1 Introduction
The CAV-TEC standard assumes that a land-based Connected Autonomous Vehicle (CAV) is composed of the following elements:
- Connected Autonomous Operation (CAO), a CAV component that:
- Receives a request from an authorised human or process to start from a specified Position and Orientation (called Point of View) and reach a specified destination point of view.
- Uses onboard sensors to capture data from the environment, which is populated by humans carrying devices, other CAVs, and objects such as vehicles, roadside units, and traffic lights. These entities may be “CAV-aware”, i.e., capable of transmitting information understood by the CAV.
- Exchanges relevant data with peer CAOs onboard other CAVs within range.
- Issues control instructions.
- Complies with applicable traffic laws, properly represented in digital form.
- Three subsystems:
- Motors, to increase and decrease the vehicle’s speed.
- Steering wheels, to change the vehicle’s direction of motion.

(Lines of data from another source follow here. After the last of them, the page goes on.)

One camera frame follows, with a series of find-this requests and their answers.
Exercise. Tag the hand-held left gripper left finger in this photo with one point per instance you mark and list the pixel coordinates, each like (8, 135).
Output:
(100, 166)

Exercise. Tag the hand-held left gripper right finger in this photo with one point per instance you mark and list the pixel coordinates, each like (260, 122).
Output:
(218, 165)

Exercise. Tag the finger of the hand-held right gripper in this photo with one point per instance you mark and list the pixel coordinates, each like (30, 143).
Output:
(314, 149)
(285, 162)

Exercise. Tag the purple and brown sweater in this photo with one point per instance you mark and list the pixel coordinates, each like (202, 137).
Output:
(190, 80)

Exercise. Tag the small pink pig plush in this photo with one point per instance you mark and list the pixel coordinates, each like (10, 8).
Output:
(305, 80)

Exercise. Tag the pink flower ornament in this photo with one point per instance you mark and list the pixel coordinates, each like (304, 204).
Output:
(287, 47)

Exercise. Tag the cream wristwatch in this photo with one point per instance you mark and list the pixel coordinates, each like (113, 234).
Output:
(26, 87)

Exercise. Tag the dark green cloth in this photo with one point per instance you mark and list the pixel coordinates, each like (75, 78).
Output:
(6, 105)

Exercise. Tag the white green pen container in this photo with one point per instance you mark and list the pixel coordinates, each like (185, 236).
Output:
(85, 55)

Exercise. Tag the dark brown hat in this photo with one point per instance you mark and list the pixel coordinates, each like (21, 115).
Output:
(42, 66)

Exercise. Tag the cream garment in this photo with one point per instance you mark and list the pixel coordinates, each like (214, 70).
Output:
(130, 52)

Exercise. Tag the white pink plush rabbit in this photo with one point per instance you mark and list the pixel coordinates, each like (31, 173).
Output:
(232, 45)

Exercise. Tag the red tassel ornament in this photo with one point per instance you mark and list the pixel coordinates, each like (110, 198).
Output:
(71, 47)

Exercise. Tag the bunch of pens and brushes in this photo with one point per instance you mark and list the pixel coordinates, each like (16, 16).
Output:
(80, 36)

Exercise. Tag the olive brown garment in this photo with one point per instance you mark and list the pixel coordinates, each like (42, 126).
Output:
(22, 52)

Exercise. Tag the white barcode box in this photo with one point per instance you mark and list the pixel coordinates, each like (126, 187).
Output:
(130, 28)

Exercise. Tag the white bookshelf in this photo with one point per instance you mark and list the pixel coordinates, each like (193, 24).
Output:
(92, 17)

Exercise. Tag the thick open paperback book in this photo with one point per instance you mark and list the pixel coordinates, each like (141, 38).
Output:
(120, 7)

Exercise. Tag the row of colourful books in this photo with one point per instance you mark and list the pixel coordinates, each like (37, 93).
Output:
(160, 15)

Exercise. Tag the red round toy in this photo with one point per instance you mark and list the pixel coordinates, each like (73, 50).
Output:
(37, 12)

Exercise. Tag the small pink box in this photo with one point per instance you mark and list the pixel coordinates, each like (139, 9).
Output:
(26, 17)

- Brakes, to substantially reduce the speed of the vehicle.
- The rest of the vehicle.
A Connected Autonomous Operation instance is implemented as an AI Module executed in an AI Framework instance, according to the AI Framework (MPAI-AIF) standard. After trust has been established as specified by the Process Instance Trust Framework (MPAI-PTF) standard, the AI Modules can interact by exchanging data enriched with Data Exchange Metadata.
Figure 1 depicts the interaction of CAV subsystems with infrastructure, other vehicles, and the environment.

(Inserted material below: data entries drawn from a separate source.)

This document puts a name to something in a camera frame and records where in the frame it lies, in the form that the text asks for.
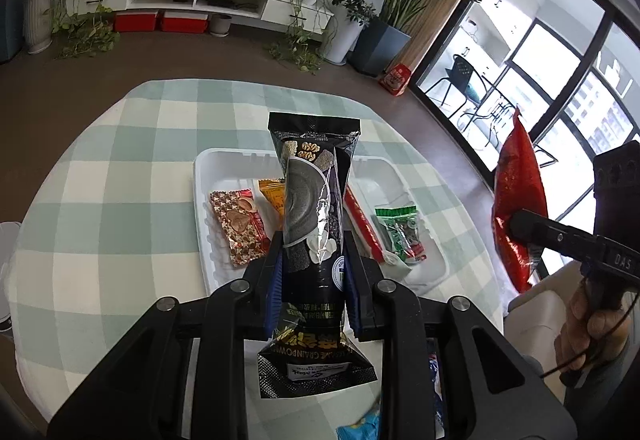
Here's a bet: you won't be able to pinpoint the long red snack packet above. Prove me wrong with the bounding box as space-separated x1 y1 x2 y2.
344 185 411 278

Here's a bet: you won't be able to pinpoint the red storage box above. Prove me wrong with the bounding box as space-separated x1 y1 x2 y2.
160 11 209 34
112 11 160 33

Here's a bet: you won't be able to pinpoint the small grey pot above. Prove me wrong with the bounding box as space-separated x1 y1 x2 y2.
208 14 233 38

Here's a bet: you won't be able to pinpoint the white plastic tray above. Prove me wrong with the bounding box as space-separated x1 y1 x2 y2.
192 148 449 295

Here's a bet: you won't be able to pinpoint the bushy plant in tall white pot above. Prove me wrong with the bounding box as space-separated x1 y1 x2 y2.
322 0 376 66

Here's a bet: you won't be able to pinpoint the plant in ribbed white pot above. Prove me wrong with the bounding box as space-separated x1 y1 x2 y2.
22 0 66 54

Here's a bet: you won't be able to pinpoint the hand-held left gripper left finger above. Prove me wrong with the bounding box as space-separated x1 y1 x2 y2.
47 230 286 440

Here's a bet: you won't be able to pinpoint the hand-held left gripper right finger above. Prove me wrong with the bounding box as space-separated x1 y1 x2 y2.
342 232 578 440

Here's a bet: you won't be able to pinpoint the gold red heart-print packet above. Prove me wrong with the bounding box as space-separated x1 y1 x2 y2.
208 189 265 267

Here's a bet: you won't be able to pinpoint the orange snack packet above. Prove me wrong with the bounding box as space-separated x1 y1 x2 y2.
257 178 287 221

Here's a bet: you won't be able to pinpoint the black metal balcony chair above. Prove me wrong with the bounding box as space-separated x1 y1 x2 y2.
425 54 488 118

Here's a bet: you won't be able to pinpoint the green white checked tablecloth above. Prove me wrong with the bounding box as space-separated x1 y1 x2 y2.
10 78 506 440

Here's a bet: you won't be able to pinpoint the black metal balcony table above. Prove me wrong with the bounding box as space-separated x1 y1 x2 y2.
457 87 518 151

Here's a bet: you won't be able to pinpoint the person's right hand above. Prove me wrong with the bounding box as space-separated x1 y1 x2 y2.
554 282 632 376

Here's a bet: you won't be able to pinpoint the black sesame snack packet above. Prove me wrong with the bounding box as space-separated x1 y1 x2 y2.
257 111 378 401

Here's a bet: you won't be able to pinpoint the red snack bag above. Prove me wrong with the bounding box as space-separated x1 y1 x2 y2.
492 107 548 293

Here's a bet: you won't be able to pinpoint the blue cake packet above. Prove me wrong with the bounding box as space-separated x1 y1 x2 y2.
425 340 446 440

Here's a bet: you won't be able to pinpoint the red printed box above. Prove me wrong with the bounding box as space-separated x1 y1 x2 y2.
381 64 412 98

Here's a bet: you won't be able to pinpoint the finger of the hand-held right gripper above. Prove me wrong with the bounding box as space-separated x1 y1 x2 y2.
507 210 608 265

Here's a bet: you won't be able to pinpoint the black framed glass door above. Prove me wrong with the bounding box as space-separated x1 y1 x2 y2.
410 0 640 281

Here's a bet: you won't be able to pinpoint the green seaweed packet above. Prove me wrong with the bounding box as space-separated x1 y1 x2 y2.
374 205 427 265

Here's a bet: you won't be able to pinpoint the person's right forearm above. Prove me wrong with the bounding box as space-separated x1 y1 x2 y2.
562 320 640 440

Figure 1 – CAV subsystems, infrastructure/CAVs, and environment
The basic steps of a CAO workflow are:
- A human or service interacts with the Human–CAV Interaction (HCI) subsystem to activate and communicate with the Autonomous Motion Subsystem (AMS).
- The AMS acts as the central intelligence, coordinating perception, decision-making, and control, and activating the Environment Sensing Subsystem (ESS).
- The ESS acquires sensory data from the environment, receives spatial information from the AMS, consolidates it, and provides a raw scene description to the AMS.
- The AMS exchanges information with infrastructure and other CAVs, and generates motion commands directed to the Motion Actuation Subsystem (MAS).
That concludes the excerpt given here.